* EXERCISE:
A line below contains "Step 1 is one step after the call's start", and a later one contains "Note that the". Repeat both, with every line between them, exactly.

* RECORDED INFORMATION:
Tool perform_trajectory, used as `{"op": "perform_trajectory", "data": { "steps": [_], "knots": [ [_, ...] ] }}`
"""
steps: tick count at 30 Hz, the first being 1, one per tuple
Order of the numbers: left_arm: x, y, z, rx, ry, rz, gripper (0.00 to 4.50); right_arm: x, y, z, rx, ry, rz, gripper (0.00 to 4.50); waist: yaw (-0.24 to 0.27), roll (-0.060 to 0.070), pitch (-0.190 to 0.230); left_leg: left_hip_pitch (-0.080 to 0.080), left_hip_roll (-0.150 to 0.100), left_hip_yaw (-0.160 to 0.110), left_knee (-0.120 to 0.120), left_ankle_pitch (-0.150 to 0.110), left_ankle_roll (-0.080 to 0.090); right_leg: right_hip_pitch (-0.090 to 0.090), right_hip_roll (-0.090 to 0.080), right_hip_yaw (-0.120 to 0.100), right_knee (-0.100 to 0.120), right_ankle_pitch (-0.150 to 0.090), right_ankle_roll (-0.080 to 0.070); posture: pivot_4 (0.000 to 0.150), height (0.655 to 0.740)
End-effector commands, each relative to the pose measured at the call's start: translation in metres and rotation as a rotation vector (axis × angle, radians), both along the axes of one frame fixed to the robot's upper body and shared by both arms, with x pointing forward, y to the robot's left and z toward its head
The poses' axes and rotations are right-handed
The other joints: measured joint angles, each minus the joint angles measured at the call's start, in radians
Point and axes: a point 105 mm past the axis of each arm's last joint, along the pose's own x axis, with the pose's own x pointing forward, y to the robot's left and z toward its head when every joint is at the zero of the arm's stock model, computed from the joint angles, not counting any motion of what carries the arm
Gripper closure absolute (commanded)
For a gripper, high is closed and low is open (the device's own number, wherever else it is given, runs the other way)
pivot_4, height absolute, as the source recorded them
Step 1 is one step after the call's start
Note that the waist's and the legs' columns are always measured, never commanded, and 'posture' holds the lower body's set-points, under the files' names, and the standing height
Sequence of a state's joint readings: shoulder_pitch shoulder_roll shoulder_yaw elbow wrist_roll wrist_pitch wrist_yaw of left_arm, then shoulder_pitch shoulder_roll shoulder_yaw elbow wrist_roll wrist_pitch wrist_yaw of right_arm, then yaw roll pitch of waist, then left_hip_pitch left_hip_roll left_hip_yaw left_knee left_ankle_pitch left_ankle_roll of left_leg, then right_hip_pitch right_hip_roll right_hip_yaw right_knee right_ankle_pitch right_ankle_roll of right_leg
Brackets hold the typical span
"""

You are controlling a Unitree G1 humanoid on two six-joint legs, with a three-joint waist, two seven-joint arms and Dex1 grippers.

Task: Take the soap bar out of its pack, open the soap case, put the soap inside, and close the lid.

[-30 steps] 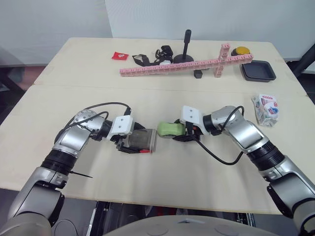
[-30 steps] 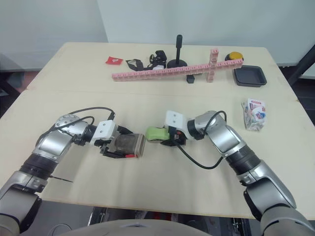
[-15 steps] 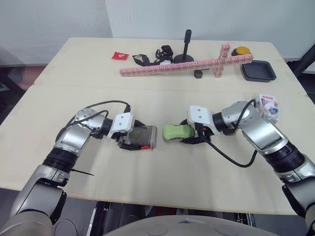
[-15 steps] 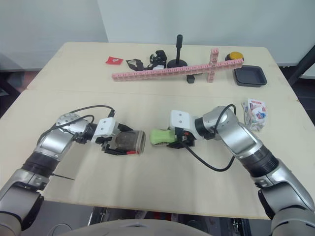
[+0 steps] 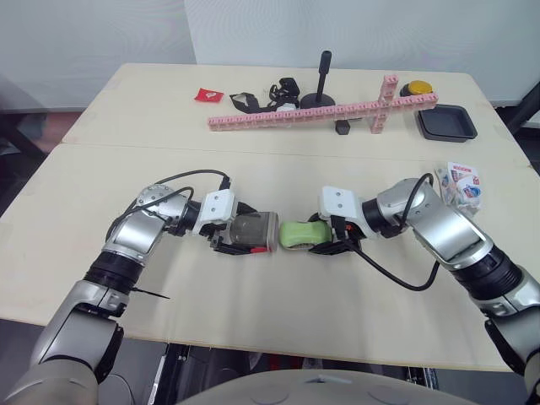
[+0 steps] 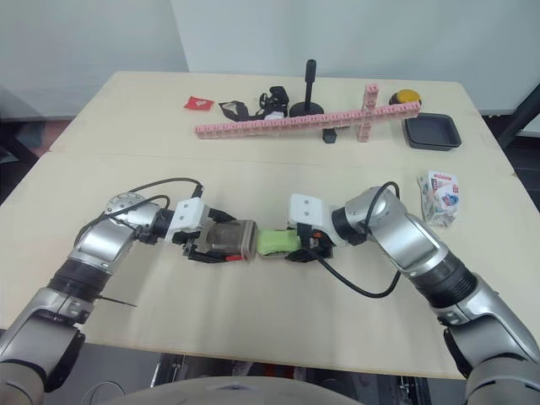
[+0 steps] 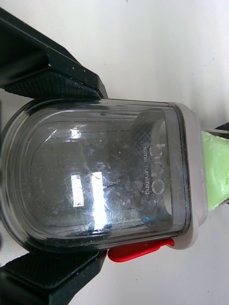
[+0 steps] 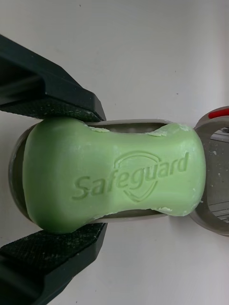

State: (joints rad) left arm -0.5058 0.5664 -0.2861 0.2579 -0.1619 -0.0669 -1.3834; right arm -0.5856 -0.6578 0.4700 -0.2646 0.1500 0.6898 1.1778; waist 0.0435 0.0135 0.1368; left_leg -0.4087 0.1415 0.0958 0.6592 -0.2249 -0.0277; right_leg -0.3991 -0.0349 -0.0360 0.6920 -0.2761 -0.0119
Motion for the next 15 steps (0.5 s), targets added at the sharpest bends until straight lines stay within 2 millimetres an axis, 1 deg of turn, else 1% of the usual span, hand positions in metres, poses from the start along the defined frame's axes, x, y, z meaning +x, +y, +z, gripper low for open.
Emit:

* EXPECTED ANSWER:
Step 1 is one step after the call's start
Note that the waist's and the legs' columns are always measured, never commanded, and 'posture' holds the lower body's set-points, under the files' names, and the standing height

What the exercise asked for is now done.